Innumerables las personas que, en un u otro momento de su vida, desean llevar un diario. Deseo alentado, durante la infancia y la adolescencia, por los padres u otros adultos protectores, con el regalo de un objeto llamado diario, pequeño cuaderno empastado cuyas páginas blancas deberán ser cubiertas por las jóvenes personas con las confidencias de las primeras amistades, las primeras penas, los triunfos escolares o deportivos, con las confesiones de errores, tentaciones vergonzosas, maldades. Esta voluntad de llevar un diario se va extinguiendo con los años. Son contadas las personas adultas en quienes este deseo persiste: la escritura de un diario es un ejercicio que exige una disciplina regular y, a veces, una buena dosis de narcisismo para continuar durante años ese diálogo íntimo donde el interlocutor es la propia persona. Algunos autores llevan su diario como si estuviesen maquillándose frente a su espejo. Sin embargo, este género literario es practicado por muchos escritores. El afán de dejar su recuerdo, y sus recuerdos, a la posteridad es una de las palancas que los empuja a escribir páginas y páginas que serán póstumas, a menos que… la vanidad o el exhibicionismo no los decida a publicar sus diarios en vida. Cierto, algunos de éstos, lejos de las confidencias personales, son reflexiones literarias, filosóficas y otras. Sus lectores pueden sentirse atraídos por motivos distintos: descubrir otras formas de pensamiento, asomarse a la vida íntima ajena, conocer los avatares de otra existencia que la propia.

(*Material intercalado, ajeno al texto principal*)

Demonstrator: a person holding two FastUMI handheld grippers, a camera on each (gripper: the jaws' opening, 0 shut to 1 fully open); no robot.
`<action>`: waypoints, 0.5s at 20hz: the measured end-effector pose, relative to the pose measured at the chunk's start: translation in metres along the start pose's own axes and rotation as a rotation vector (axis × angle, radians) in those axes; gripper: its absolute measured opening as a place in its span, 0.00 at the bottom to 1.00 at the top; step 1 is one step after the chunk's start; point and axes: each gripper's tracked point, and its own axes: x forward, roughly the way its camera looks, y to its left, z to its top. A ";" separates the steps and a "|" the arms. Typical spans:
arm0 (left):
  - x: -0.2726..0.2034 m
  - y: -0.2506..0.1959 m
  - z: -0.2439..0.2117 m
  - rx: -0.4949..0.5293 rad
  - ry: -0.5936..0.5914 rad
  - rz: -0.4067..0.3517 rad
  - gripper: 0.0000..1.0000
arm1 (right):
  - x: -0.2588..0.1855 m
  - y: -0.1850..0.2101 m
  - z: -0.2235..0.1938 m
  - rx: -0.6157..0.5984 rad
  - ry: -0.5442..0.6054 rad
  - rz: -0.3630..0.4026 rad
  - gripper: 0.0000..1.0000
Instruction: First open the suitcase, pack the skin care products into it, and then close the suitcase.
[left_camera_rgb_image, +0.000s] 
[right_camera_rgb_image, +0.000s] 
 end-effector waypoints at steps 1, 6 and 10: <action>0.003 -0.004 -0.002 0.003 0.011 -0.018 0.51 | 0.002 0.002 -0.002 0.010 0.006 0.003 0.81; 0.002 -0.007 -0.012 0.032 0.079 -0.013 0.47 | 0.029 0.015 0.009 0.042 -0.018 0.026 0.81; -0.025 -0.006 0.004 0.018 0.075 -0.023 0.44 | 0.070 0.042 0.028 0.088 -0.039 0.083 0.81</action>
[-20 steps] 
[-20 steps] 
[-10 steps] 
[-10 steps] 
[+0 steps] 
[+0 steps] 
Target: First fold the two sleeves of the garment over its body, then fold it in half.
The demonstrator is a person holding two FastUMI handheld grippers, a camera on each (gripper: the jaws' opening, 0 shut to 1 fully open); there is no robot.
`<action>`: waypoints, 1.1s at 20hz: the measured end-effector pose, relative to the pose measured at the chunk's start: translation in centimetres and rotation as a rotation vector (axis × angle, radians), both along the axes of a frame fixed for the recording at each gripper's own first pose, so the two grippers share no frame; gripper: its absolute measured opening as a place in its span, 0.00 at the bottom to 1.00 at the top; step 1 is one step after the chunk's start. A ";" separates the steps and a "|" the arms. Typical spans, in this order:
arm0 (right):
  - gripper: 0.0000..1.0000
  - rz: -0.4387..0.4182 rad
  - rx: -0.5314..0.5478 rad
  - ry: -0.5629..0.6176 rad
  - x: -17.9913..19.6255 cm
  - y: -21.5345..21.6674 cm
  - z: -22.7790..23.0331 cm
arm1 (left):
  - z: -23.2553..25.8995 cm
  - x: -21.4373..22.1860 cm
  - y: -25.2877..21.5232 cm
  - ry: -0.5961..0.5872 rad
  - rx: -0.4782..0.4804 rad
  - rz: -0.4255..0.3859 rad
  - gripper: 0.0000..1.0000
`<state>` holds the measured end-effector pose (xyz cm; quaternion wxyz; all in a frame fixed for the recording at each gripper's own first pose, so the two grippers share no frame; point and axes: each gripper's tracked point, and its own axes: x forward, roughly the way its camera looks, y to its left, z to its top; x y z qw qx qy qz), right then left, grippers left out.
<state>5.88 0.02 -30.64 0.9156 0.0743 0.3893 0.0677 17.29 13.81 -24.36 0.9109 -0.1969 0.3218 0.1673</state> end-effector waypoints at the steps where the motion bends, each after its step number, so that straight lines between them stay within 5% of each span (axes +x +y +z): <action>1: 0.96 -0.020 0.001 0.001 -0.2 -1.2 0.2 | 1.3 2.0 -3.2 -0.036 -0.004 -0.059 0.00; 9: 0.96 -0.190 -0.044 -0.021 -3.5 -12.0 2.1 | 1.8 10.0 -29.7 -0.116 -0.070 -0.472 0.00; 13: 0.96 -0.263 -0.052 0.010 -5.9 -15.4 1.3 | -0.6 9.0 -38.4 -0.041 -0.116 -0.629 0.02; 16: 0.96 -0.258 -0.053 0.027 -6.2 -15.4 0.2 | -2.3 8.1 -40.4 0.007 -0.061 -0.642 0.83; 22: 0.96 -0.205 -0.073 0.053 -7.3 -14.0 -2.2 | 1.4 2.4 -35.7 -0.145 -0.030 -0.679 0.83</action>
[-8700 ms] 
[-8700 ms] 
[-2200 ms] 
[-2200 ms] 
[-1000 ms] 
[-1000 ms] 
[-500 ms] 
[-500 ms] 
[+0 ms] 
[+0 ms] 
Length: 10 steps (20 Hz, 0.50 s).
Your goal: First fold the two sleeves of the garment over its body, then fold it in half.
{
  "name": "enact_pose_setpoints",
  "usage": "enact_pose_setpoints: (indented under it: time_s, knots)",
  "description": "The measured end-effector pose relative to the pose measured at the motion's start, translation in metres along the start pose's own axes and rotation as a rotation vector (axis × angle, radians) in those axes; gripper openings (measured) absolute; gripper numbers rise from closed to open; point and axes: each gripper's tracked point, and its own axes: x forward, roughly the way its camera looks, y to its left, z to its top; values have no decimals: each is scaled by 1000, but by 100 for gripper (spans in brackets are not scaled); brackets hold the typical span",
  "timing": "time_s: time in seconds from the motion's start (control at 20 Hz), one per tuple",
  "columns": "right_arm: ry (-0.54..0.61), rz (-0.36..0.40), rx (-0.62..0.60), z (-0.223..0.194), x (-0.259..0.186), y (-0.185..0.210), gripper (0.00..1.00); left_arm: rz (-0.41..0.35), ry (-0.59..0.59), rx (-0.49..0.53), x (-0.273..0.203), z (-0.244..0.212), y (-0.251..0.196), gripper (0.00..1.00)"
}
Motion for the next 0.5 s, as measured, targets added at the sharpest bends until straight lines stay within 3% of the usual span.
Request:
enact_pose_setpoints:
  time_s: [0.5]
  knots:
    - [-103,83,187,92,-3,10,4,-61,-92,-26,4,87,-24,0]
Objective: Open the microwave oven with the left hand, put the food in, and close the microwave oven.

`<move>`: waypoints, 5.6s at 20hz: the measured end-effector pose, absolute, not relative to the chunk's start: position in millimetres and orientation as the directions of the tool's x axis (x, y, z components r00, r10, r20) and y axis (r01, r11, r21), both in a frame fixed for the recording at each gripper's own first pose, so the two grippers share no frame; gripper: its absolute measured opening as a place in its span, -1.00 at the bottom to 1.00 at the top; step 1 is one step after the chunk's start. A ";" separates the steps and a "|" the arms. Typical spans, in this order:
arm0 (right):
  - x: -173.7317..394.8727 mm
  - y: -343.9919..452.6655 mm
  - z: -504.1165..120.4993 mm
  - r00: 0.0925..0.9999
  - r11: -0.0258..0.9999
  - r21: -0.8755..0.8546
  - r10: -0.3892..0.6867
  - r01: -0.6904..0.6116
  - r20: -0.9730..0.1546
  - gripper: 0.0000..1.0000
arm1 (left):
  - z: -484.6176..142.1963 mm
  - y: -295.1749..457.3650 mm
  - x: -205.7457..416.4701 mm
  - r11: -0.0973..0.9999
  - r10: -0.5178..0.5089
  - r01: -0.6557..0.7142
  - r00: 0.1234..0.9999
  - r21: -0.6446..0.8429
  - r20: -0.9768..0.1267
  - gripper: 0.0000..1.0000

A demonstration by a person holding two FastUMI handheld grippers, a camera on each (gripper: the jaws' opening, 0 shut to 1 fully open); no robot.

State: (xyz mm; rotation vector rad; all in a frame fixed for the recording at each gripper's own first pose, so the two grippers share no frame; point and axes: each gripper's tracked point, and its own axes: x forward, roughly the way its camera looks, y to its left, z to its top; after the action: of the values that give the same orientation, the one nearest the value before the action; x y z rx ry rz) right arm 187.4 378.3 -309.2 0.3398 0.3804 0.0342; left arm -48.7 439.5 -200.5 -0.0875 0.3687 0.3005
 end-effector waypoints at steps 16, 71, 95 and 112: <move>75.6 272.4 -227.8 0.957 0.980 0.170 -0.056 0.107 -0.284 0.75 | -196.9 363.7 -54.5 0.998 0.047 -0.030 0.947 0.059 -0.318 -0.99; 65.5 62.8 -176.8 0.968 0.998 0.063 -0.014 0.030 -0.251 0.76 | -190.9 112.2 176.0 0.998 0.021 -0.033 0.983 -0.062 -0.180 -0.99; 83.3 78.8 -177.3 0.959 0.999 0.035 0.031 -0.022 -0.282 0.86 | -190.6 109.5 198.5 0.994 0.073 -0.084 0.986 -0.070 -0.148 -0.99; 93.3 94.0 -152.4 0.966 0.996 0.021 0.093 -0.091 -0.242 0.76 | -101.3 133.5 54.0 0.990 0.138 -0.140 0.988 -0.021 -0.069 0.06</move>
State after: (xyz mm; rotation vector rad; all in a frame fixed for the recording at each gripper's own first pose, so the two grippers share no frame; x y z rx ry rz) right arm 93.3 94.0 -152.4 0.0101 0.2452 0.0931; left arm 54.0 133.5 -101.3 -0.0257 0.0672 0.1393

Diarios más o menos célebres, como los de Anaïs Nin o André Gide, levantan el entusiasmo o la aversión, el morbo o la simple curiosidad. La escritora comienza a los 11 años las 35 mil páginas de los llamados Diarios de Anaïs Nin, donde se expande en el relato de su vida sexual: incestos, relaciones con celebridades como Henry Miller o sus sicoanalistas. El Journal de André Gide oscila entre las tentaciones homosexuales y los arrepentimientos protestantes.
“¿Por qué no se haría el diario de su cuerpo?, se preguntaba Paul Valéry en 1919. ¿Me atrevería a escribir ‘mi cuerpo’? ¿Todo lo que sé de él? No mi cuerpo, el de los médicos, sino el que me conozco. No sé nada más allá de él”. Más apegado al espíritu que a su cuerpo, Valéry abandonó este proyecto literario esbozado en el Diario de Emma, sobrina de Monsieur Teste. Cabe preguntarse si Salvador Elizondo, admirador incondicional de Valéry, tuvo en cuenta sus observaciones cuando escribía su monumental diario. Las páginas escritas en los días que precedieron su desaparición son de una lucidez que resplandece ante la muerte.
Menos numerosas son las personas que incursionan en el género de las memorias. Aunque este ejercicio exigiría haber llegado a la edad cuando la muerte da la cara, abundan los hombres de Estado retirados de la vida pública que escriben o dictan sus memorias cuando se hallan aún en la fuerza de la edad. Libros a la vez de política y de la lucha por el poder, ingresan a la historia cuando el personaje ya pertenece a ella. El Memorial de Santa Elena, de Napoleón en sus últimos días, las memorias de Charles De Gaulle o las de guerra de Winston Churchill son escritos que dan otra faz a la historia.
Se conocen las memorias de grandes escritores: las de Dumas, fresco de la vida literaria de su época; las del duque de Saint-Simon, radiografía colosal de la corte de Luis XIV; las luciferinas Memorias de ultratumba de Chateaubriand, combate singular de la escritura y el poder: mano a mano imaginario entre el escritor y Napoleón.
Acaso los autores de diarios se ayudan de un microscopio. Quizás para las memorias se usa un telescopio, como explica Proust que hizo él mismo para realizar su obra. La relación con el tiempo es distinta entre autores de diarios y memorias. Uno trata de atrapar el fugitivo presente que escurre como el agua de sus manos. El otro se inmoviliza fuera del tiempo, desafiándolo.